🚀 Meteor Scaling/Performance Best Practices

alawi · May 21, 2020, 9:05am

Hi,

As most of you know, Meteor scaling has been a constant source of FUD inside and outside the community. And many of you here managed to build and scale Meteor applications in production.

In the same spirit as the " What do you expect from your Meteor PWA", I think it is worth documenting the best practices and insights this community has around scaling.

Thus, if you’ve managed to scale a Meteor app in production, I would really appreciate if you could take a minute to answer these:

Any deep insights you think it’d worth sharing with the community?
What are the common pitfalls one should avoid?
Any advice, tools, packages, best practices you would like to share with the community?
Any articles, references or gerenal performance/scaling tips you would like to share or learn about?

Your answers would help me to start writing a manual/tutorial on this subject. And please keep the discussion constructive and positive.

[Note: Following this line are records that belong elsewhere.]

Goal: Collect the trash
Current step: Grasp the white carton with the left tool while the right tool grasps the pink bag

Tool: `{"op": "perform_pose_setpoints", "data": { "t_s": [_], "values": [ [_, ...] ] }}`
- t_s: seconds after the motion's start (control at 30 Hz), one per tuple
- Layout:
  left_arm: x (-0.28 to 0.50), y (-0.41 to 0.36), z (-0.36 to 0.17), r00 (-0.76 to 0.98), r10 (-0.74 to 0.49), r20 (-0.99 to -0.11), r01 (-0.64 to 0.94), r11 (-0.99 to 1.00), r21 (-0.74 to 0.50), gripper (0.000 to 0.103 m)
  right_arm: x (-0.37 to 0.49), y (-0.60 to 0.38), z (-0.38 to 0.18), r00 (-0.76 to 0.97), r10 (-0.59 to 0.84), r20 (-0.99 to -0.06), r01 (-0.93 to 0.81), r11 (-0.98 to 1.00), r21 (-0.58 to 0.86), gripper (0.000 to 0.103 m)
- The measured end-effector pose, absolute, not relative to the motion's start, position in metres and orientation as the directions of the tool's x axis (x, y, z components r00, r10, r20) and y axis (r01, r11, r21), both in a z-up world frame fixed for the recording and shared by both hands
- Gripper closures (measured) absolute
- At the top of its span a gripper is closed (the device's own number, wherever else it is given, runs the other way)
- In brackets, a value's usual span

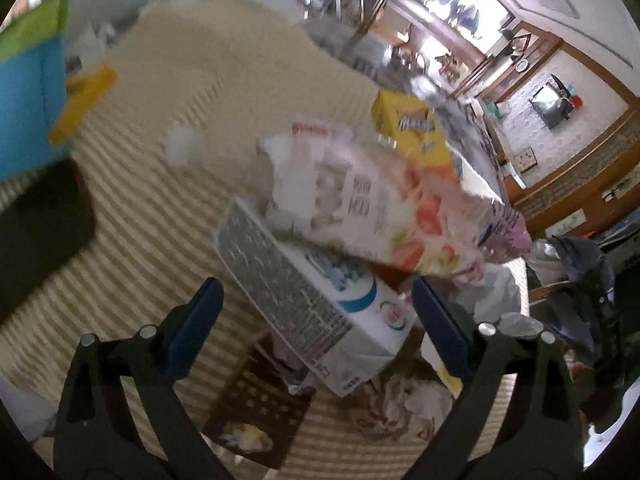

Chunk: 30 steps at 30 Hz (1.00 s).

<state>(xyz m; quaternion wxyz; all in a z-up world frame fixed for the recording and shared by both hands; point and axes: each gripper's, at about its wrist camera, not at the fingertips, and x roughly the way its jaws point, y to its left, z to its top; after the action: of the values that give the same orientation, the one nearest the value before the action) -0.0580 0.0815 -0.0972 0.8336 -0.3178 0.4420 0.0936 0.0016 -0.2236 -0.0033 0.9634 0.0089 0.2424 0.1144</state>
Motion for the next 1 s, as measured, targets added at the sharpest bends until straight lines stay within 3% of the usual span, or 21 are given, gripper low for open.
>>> {"op": "perform_pose_setpoints", "data": {
  "t_s": [0.07,0.2,0.33,0.53,0.73,0.83,0.87,0.9,1.0],
  "values": [
    [-0.057,0.080,-0.106,0.584,-0.190,-0.789,-0.433,0.749,-0.501,0.015,0.002,-0.223,-0.003,0.845,0.238,-0.478,-0.226,0.971,0.083,0.007],
    [-0.055,0.072,-0.118,0.572,-0.292,-0.767,-0.413,0.705,-0.576,0.046,0.007,-0.217,-0.006,0.809,0.288,-0.512,-0.272,0.956,0.107,0.007],
    [-0.059,0.067,-0.102,0.601,-0.285,-0.747,-0.359,0.739,-0.571,0.058,0.026,-0.210,-0.010,0.738,0.390,-0.550,-0.332,0.920,0.208,0.007],
    [-0.064,0.063,-0.077,0.666,-0.188,-0.722,-0.299,0.820,-0.489,0.063,0.071,-0.193,-0.034,0.602,0.466,-0.648,-0.348,0.884,0.312,0.007],
    [-0.073,0.066,-0.063,0.714,-0.136,-0.687,-0.276,0.847,-0.455,0.067,0.099,-0.188,-0.054,0.504,0.565,-0.654,-0.308,0.824,0.475,0.008],
    [-0.074,0.067,-0.060,0.733,-0.105,-0.673,-0.280,0.854,-0.438,0.067,0.104,-0.181,-0.061,0.464,0.595,-0.656,-0.321,0.803,0.502,0.029],
    [-0.073,0.065,-0.060,0.734,-0.103,-0.671,-0.280,0.854,-0.438,0.067,0.105,-0.180,-0.064,0.452,0.601,-0.659,-0.322,0.799,0.508,0.046],
    [-0.071,0.064,-0.059,0.735,-0.103,-0.670,-0.281,0.854,-0.439,0.067,0.104,-0.180,-0.064,0.444,0.605,-0.661,-0.325,0.796,0.511,0.053],
    [-0.062,0.060,-0.055,0.746,-0.090,-0.660,-0.284,0.853,-0.437,0.067,0.101,-0.183,-0.058,0.474,0.606,-0.639,-0.336,0.795,0.505,0.058]
  ]
}}
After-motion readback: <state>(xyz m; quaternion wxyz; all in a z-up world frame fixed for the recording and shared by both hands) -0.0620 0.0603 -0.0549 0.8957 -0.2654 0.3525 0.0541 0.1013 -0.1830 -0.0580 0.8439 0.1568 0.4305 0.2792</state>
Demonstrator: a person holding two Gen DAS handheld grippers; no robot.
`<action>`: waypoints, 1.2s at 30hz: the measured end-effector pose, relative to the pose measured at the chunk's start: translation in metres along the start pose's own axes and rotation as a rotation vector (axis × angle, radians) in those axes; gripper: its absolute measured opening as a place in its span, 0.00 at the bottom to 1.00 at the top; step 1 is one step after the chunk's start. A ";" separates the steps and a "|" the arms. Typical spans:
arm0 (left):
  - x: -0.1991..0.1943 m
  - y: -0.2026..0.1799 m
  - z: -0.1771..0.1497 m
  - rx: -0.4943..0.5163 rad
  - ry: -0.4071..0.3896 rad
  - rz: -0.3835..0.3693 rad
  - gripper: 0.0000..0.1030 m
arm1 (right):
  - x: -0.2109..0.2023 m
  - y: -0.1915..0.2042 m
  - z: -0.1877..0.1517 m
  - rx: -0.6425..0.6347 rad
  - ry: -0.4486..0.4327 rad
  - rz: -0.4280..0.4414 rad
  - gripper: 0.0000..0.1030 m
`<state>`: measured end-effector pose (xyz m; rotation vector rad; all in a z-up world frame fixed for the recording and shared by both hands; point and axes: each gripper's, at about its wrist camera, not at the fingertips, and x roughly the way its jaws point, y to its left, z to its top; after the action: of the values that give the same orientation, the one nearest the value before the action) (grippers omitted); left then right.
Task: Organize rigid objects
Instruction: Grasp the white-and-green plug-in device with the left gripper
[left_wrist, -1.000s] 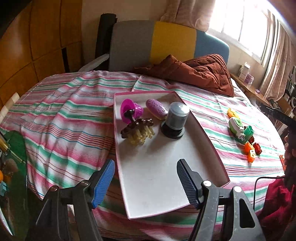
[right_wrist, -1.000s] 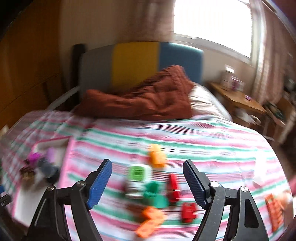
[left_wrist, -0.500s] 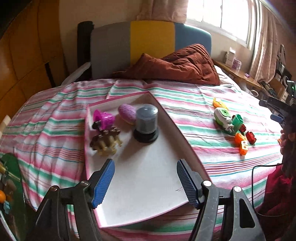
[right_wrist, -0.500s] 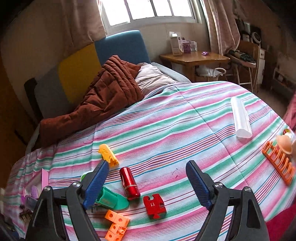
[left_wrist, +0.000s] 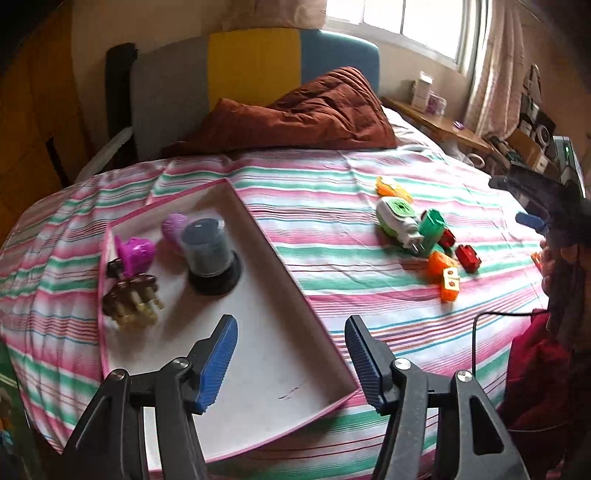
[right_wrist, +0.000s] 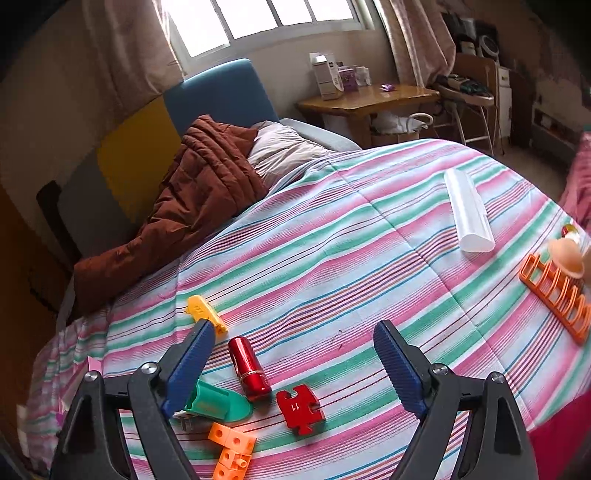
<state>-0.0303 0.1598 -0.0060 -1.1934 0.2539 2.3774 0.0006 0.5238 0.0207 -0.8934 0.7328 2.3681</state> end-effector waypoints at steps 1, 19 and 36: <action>0.002 -0.004 0.001 0.004 0.008 -0.015 0.60 | 0.000 -0.001 0.000 0.007 0.004 0.003 0.86; 0.089 -0.066 0.083 -0.071 0.154 -0.225 0.54 | 0.003 0.001 0.000 0.011 0.029 0.048 0.88; 0.184 -0.104 0.145 -0.157 0.298 -0.232 0.67 | 0.007 -0.003 0.001 0.063 0.059 0.104 0.89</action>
<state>-0.1777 0.3627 -0.0598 -1.5611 0.0203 2.0466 -0.0024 0.5285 0.0155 -0.9230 0.8926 2.4026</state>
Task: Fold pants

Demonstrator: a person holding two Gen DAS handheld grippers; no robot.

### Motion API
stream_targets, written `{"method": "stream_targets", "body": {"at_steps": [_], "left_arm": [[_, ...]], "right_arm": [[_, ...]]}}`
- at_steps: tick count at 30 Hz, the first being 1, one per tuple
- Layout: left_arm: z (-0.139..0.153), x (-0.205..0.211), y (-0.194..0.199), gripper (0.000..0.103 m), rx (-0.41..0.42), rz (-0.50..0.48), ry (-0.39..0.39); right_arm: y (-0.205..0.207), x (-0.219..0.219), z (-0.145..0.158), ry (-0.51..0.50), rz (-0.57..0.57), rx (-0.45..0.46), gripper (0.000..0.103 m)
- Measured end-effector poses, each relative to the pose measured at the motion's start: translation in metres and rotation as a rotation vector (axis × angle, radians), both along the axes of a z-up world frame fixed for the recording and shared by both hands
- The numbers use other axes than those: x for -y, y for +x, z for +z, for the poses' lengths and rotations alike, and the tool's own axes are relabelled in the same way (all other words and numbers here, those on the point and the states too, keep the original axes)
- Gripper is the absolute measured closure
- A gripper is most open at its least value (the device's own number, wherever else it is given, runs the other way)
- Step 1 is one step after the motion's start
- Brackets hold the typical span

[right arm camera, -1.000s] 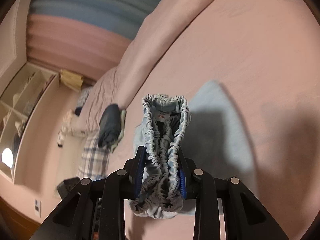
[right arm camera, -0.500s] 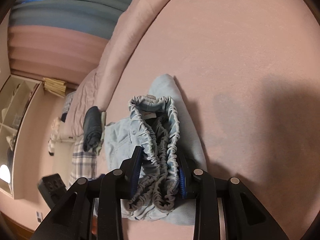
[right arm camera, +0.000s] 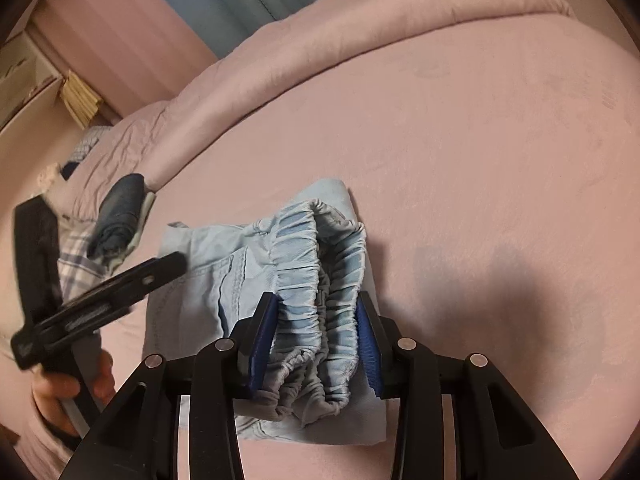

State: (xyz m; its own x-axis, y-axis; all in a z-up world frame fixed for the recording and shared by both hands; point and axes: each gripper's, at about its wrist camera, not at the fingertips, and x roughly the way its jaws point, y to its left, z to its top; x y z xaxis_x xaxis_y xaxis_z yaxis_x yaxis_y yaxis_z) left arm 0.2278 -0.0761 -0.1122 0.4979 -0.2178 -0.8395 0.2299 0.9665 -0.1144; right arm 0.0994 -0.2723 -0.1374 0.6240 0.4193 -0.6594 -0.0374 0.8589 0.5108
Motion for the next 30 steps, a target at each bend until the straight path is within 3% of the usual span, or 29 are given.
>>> {"method": "stream_targets", "body": {"at_steps": [11, 18, 26, 30], "left_arm": [[-0.023, 0.004, 0.015, 0.034, -0.045, -0.014, 0.062], [-0.027, 0.008, 0.025, 0.034, -0.061, -0.020, 0.072], [-0.030, 0.011, 0.033, 0.033, -0.089, -0.014, 0.075], [-0.030, 0.013, 0.039, 0.033, -0.100, -0.020, 0.085]], "right_arm": [[-0.004, -0.008, 0.011, -0.093, -0.008, 0.031, 0.058], [-0.016, -0.007, 0.039, -0.228, -0.082, 0.125, 0.055], [-0.023, -0.036, 0.051, -0.202, 0.066, 0.189, 0.055], [-0.024, -0.059, 0.047, -0.249, 0.125, 0.201, 0.057]]}}
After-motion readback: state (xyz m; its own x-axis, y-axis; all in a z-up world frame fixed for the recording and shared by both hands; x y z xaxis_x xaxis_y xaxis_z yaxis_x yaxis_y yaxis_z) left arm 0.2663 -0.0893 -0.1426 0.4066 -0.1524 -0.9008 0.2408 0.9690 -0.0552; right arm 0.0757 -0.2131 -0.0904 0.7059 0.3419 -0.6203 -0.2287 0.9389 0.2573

alawi · May 21, 2020, 9:06am

I’ll start myself with tips I’ve learnt along the way:

If you don’t need real-time then just use Meteor methods or Apollo. This will make Meteor as scalable as any other socket based node app
Do use out of the box pub/sub to validate ideas quickly but don’t expect to scale without any tweaks
If you’ve a lot of per user pub/sub observers and you don’t want to worry about the technicalities of scaling, then I’d recommend Galaxy
Use as many re-usable publications as you can, the cost of scaling those are minimal compared to user specific publications (from my test, on average user specific publications are around 6 times more expensive in memory then generic re-usable publications)
If you’ve many user specific publications then I’d either switch to redis or really bump up the memory per VM
If you expect a lot of traffic spike then you need to overprovision the VMs or cluster meteor instances on the CPUs. Remember node is single threaded so by default it doesn’t leverage the multiple CPUs, so you either fork multiple meteor processes or scale the app horizontally with many small nodes and put load balancer in front of it, this is true for all node applications
If you really want to have full control over you reactivity try the awesome redis-oplog package by cult-of-coders.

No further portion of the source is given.